Saxenda (liraglutide 3.0 mg) is a GLP-1 receptor agonist licensed in the UK for weight management in adults with obesity or overweight with comorbidities. Many women with uterine fibroids—non-cancerous growths affecting up to 70% of women by age 50—seek effective weight management options, as obesity may exacerbate fibroid symptoms. Understanding the relationship between Saxenda and uterine fibroids is important for informed treatment decisions. Currently, no evidence suggests Saxenda causes, worsens, or directly affects fibroids.
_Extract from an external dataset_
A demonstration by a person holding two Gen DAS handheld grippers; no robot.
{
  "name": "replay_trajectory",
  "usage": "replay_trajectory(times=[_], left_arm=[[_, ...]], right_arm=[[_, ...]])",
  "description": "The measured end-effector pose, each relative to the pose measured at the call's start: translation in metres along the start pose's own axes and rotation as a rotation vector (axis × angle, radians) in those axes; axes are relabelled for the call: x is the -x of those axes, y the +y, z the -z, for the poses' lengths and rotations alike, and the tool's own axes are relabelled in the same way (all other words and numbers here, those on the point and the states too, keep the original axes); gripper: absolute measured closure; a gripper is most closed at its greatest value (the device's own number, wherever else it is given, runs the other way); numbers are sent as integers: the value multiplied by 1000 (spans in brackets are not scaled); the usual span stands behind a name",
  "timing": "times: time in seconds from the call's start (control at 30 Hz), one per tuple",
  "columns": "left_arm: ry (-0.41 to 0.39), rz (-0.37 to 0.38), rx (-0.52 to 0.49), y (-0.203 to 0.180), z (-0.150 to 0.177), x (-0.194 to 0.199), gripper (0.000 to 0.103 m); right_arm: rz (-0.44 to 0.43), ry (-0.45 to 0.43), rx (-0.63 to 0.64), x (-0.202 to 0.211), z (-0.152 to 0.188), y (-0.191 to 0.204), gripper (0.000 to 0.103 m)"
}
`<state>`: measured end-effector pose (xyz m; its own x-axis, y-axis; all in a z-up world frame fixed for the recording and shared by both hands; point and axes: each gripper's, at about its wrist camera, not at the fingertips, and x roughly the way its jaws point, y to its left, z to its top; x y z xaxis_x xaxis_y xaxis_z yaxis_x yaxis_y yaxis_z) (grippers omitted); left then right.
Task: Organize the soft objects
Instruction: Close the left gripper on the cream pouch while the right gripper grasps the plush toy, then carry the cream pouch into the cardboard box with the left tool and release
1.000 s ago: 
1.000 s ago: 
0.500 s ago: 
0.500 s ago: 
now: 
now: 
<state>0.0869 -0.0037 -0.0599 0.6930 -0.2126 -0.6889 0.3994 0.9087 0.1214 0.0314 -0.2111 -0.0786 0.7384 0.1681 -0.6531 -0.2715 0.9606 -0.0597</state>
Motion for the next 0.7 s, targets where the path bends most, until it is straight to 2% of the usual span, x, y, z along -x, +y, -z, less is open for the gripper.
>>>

This article examines the available evidence, safety considerations, and weight management strategies for women with fibroids considering Saxenda.
Summary: There is no evidence that Saxenda causes, worsens, or directly affects uterine fibroids, and fibroids do not contraindicate its use.
Saxenda is a GLP-1 receptor agonist licensed for weight management in adults with obesity or overweight with comorbidities.
Uterine fibroids are non-cancerous growths affecting up to 70% of women by age 50, influenced by oestrogen and progesterone.
GLP-1 receptor agonists do not have direct hormonal effects on oestrogen or progesterone pathways.
No specific monitoring for fibroids is recommended during Saxenda treatment, though new pelvic symptoms warrant GP evaluation.
NHS funding for Saxenda is restricted to specialist tier 3 weight management services under NICE guidance.
Women should report any suspected adverse reactions through the MHRA Yellow Card Scheme.
Saxenda (liraglutide 3.0 mg) is a prescription medicine licensed in the UK for weight management in adults with obesity or those who are overweight with weight-related health conditions. It belongs to a class of medications called glucagon-like peptide-1 (GLP-1) receptor agonists, which were originally developed for type 2 diabetes management but have proven effective for weight loss at higher doses.
The mechanism of action involves mimicking the naturally occurring hormone GLP-1, which is released from the intestine after eating. Saxenda works by:
Reducing appetite through effects on brain centres that regulate hunger
Slowing gastric emptying, which helps you feel fuller for longer
Improving glucose metabolism through direct incretin actions, including stimulating insulin secretion and suppressing glucagon
Saxenda is administered as a once-daily subcutaneous injection, typically starting at a low dose (0.6 mg) and gradually increasing over five weeks to the maintenance dose of 3.0 mg. According to NICE guidance, it should be used alongside a reduced-calorie diet and increased physical activity as part of a comprehensive weight management programme.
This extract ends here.